Fixed `EVAL_PROMPT_TEMPLATE` to handle empty string or multiple match answers #724

jamesbraza · 2024-11-26T19:05:15Z

This PR moves the evaluation prompt template to handle

Empty string, which relates to Empty session.answer for exhaustive search without an answer #723
Multiple matches, which fixes Failures to correct evaluate non-single letter answers #709

sidnarayanan

How do the benchmarks move with this change?

mskarlin · 2024-11-26T19:23:42Z

paperqa/prompts.py

@@ -98,9 +98,12 @@
 # Prompt templates for use with LitQA
 QA_PROMPT_TEMPLATE = "Q: {question}\n\nOptions:\n{options}"
 EVAL_PROMPT_TEMPLATE = (
-    "Extract the single letter answer from the following question and answer"


I think this is a solid iteration of the eval prompt template to address #709.

But I don't think this addresses Empty session.answer for exhaustive search without an answer #723

We still need the ability to inform the user of what happened at this step -- they just get a blank answer object currently.

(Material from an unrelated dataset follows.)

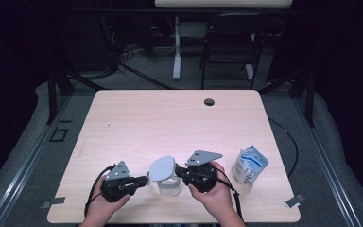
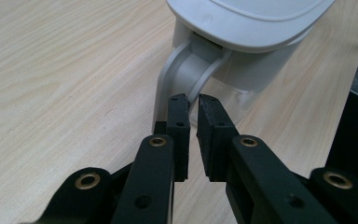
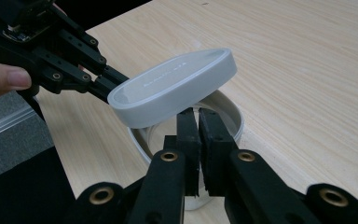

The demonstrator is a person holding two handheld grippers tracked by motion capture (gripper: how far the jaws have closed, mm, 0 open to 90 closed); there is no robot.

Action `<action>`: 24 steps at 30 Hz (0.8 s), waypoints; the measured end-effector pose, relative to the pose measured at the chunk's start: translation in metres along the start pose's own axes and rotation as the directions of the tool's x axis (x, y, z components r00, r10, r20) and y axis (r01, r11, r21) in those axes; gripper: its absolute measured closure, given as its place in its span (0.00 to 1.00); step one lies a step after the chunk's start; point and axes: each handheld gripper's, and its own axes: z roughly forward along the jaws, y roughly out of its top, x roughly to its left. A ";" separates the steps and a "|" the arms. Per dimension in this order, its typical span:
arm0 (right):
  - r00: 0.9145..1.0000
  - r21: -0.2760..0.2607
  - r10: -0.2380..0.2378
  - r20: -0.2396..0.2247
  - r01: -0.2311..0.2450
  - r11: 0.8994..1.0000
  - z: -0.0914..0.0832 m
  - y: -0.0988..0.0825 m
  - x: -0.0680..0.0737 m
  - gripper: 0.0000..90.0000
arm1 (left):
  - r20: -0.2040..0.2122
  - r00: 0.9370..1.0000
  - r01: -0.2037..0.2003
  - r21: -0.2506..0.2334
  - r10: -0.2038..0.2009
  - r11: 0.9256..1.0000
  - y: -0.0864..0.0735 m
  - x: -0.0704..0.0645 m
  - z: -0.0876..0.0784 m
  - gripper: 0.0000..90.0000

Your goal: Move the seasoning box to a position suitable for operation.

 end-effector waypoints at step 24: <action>0.999 -0.017 -0.035 -0.008 0.035 0.999 0.001 0.019 0.013 0.97 | 0.002 1.000 0.004 0.000 -0.004 1.000 -0.002 0.001 -0.002 0.94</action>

If the "user" is the eval script (as here) then this takes care of it.

Oh so you'd like to see something like the paper-qa runner script swapping out empty answer for some sentinel value? Can you elaborate where in the stack you'd like to see a fix, beyond LitQAEvaluation?

Yea, exactly -- after the runner finishes, we need some sentinel to be added. The blank isn't intuitive enough for users to understand (especially via command line or UI). Can def be another PR.

In cases like this eval though -- the sentinel will create a need for another prompt, so we could make the sentinel a module level variable and check for it in the eval method.

I see what you're saying, am I correct that you took care of this in #726?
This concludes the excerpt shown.